En el camino río abajo miró a Don Fernando, entre el panorama vidrioso que se aprecia al sumergirse y abrir los ojos oteó a los niños rubios, a los antiguos patrones con el fuete recargado en sus espaldas, se sintió caer libremente por cascadas solitarias, sin peso, nada poseía; cerró los ojos.
Un líquido pastoso quema la lengua de Don Aurelio, despierta abruptamente, ha dormido durante tres días desde que fue encontrado, él no lo sabe. Una mujer intenta alimentarlo, parece alegrarle verlo despierto, levanta la voz y proclama imperiosamente un nombre.
Don Aurelio fue adoptado por una familia, ha regresado a su primera juventud, trabaja la tierra, hace los quehaceres, come una vez al día, recibe golpes, y la mirada… la mirada nunca. Fue encontrado a orillas de un río por el esposo de la mujer que le brindó sopa y su pequeño e insolente hijo. Fue sanado y puesto en engorda para servir, con un fusil en la espalda que le observa siempre con su único ojo, en medio de la nada. Piensa que tenían razón aquellos que dicen, que decían, que los de piel de bronce y de habla extraña no estaban destinados a ser totalmente libres.
Don Aurelio resistió años de insomnio obligado, de voluntad agazapada y pies de piedra. En aquellos días se podía desaparecer fácilmente, no tenía papeles, y los retratos eran un privilegio reservado para esos que podían ajar la piel ajena con un fuete, dormir y disfrutar del dinero que brotaba del trabajo de otro.
Para tomar lo que merecía solo le hizo falta moverse despacio, ocultarse bajo el cobijo de la luna, deambular ventosamente a través de la oscura oquedad del hogar que lo había acogido como esclavo. Cegado por la negrura de su convicción, don Aurelio tomó el mosquete de su último patrón, dispuesto a no respirar los mismos aires, esperanzado en renacer como ave que planea impía sobre el páramo y la floresta; procedió a liberarse.
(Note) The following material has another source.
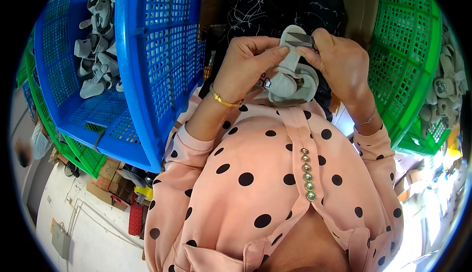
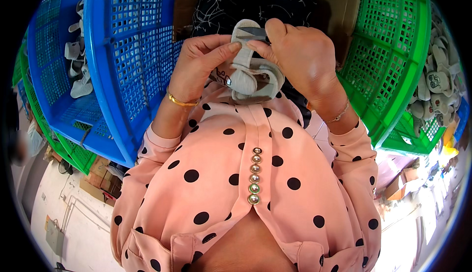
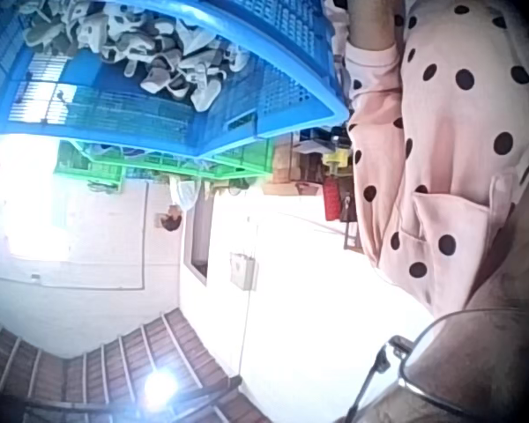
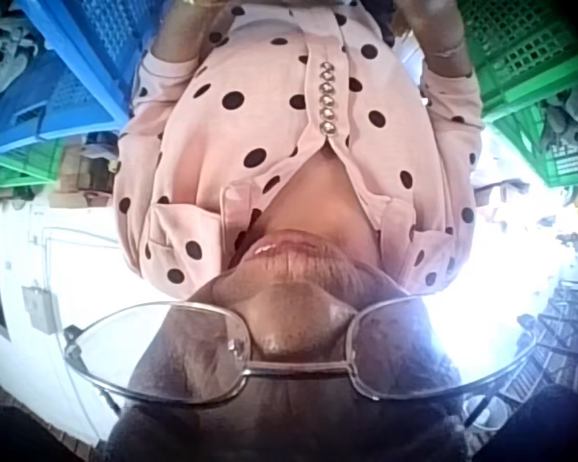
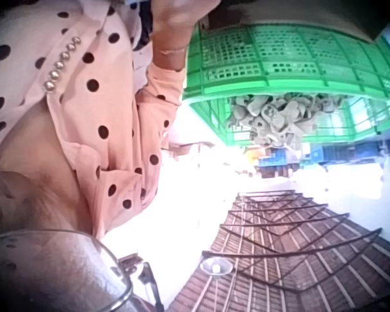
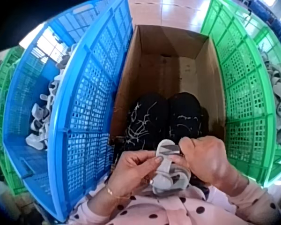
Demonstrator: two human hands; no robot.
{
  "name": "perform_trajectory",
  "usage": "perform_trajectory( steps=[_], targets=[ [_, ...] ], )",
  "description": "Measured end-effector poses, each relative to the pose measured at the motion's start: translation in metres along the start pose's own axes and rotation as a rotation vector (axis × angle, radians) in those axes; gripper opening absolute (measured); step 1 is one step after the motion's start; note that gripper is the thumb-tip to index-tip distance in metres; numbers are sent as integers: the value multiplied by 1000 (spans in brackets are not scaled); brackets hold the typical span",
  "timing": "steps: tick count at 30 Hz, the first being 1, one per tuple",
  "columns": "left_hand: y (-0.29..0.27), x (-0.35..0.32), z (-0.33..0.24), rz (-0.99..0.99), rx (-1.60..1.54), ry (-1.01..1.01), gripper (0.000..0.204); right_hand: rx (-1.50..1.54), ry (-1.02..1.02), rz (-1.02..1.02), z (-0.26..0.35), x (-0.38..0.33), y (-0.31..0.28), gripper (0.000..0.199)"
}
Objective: The person trims excess fabric and threads from the edges of small white sandals using a pair of scissors. They handle the sandals one at a time, picking them from a blue basket, trimming the material, and placing the finished items into a green basket.
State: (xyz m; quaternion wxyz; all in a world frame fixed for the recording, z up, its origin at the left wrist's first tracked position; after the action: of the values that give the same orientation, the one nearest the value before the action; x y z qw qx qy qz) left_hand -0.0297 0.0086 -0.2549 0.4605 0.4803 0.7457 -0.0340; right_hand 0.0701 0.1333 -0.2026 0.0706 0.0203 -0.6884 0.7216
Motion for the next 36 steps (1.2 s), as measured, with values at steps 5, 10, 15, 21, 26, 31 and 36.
perform_trajectory(
  steps=[5, 10, 15, 21, 26, 31, 36],
  targets=[
    [2, 0, 5, -3, -3, -21, 22, 70, 16, 43, -2, -9, 8, 45],
    [2, 1, 6, 12, -40, -6, 22, 86, 14, 55, -2, -8, 5, 44],
    [4, 1, 4, 21, -13, 1, 24, 87, 18, 49, -2, -6, 3, 44],
    [5, 2, 5, 39, -38, -10, 25, 49, 25, 79, -1, -4, 0, 43],
    [7, 3, 9, 52, -14, -1, 25, 106, 129, 75, 0, -4, 3, 43],
    [2, 2, 6, 18, -39, -33, 25, 422, 281, 38, -14, -7, 7, 41],
    [4, 3, 6, 39, -59, 0, 24, 133, 30, 169, -6, -2, -4, 41]
  ],
)
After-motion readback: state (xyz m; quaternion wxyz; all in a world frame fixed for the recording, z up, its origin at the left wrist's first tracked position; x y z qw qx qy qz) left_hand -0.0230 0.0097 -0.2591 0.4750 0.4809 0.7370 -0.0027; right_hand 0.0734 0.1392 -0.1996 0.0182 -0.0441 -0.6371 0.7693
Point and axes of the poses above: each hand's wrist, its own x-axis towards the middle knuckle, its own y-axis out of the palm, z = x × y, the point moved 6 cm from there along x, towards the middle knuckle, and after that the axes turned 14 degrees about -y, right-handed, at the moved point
No trabajaría más para aquella familia acomodada que vivía en la solitaria casa, no soportaría los berridos del petulante infante, no alimentaría a las vacas con la permanente incertidumbre que escampa con el discurrir de las horas que se respiran en carestía, no miraría al capataz gozando de su pequeño viñedo, leyendo el diario que recibe debido a la suscripción bimestral que contrajo, desaparecería para siempre el extranjero pelirrojo de patria lejana que compra ganado a bajo precio y visita a la patrona cuando el marido se va de juerga. No habría más, nada de eso, no más piel de bronce apagada, ni voz con sordina.